**Information provided:**
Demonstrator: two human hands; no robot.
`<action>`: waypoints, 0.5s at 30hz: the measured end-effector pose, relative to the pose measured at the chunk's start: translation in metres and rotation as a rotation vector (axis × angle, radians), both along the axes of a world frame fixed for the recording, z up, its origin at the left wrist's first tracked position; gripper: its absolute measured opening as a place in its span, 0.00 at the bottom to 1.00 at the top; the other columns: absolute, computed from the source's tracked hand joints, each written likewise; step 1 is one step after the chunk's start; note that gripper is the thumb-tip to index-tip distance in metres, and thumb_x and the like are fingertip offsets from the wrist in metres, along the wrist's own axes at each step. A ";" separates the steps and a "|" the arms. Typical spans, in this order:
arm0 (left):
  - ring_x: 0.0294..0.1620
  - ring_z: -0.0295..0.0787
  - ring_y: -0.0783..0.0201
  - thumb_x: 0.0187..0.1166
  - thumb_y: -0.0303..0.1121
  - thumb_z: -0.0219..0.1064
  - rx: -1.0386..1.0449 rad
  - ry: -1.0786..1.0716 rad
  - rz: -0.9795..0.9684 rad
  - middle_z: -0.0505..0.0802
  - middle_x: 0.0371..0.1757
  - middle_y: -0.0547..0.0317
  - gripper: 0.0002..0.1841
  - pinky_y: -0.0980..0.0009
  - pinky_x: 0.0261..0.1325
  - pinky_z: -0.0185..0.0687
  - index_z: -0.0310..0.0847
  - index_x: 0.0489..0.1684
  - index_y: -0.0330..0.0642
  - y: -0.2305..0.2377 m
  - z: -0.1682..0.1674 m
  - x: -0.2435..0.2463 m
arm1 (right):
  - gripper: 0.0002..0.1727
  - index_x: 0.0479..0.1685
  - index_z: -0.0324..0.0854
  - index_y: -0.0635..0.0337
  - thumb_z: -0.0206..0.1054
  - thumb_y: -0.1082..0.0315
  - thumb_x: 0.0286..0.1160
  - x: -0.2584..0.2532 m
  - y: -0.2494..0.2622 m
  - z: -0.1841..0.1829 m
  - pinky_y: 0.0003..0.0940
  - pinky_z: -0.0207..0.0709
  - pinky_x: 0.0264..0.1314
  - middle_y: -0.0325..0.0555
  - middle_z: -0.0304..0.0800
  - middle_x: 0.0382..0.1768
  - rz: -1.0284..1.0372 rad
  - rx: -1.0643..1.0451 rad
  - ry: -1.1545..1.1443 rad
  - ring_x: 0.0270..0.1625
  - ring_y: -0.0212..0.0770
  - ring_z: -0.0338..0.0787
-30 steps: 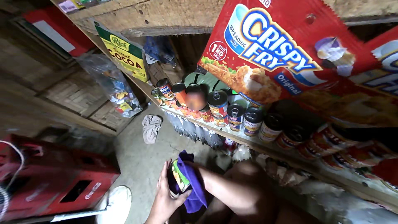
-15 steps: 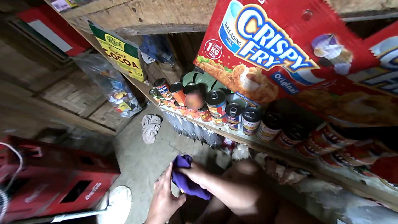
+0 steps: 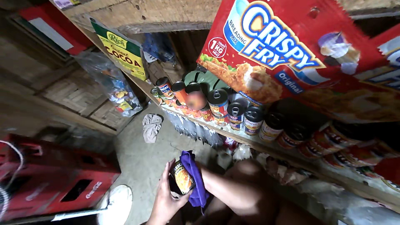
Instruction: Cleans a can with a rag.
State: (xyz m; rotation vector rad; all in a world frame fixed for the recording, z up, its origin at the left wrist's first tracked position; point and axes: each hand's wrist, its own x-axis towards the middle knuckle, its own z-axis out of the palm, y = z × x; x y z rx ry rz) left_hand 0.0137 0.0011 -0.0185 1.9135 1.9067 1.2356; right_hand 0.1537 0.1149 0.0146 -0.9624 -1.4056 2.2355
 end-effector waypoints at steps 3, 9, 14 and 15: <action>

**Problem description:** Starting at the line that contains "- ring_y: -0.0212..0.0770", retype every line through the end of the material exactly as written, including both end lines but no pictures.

**Exercise answer:**
  - ring_y: -0.0212..0.0770
  - ring_z: -0.0338..0.0787
-30 steps: 
-15 steps: 
+0 steps: 
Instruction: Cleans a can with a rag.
State: (xyz m; rotation vector rad; all in a world frame fixed for the recording, z up, its origin at the left wrist's first tracked position; point and axes: each hand's wrist, its own x-axis towards the middle knuckle, its own z-axis out of the palm, y = z × x; x y z rx ry rz) left_hand 0.0137 0.0011 -0.0185 1.9135 1.9067 1.2356; right_hand 0.1537 0.1149 0.0146 -0.9624 -1.4056 2.2355
 end-effector waypoints at steps 3, 9, 14 and 15: <action>

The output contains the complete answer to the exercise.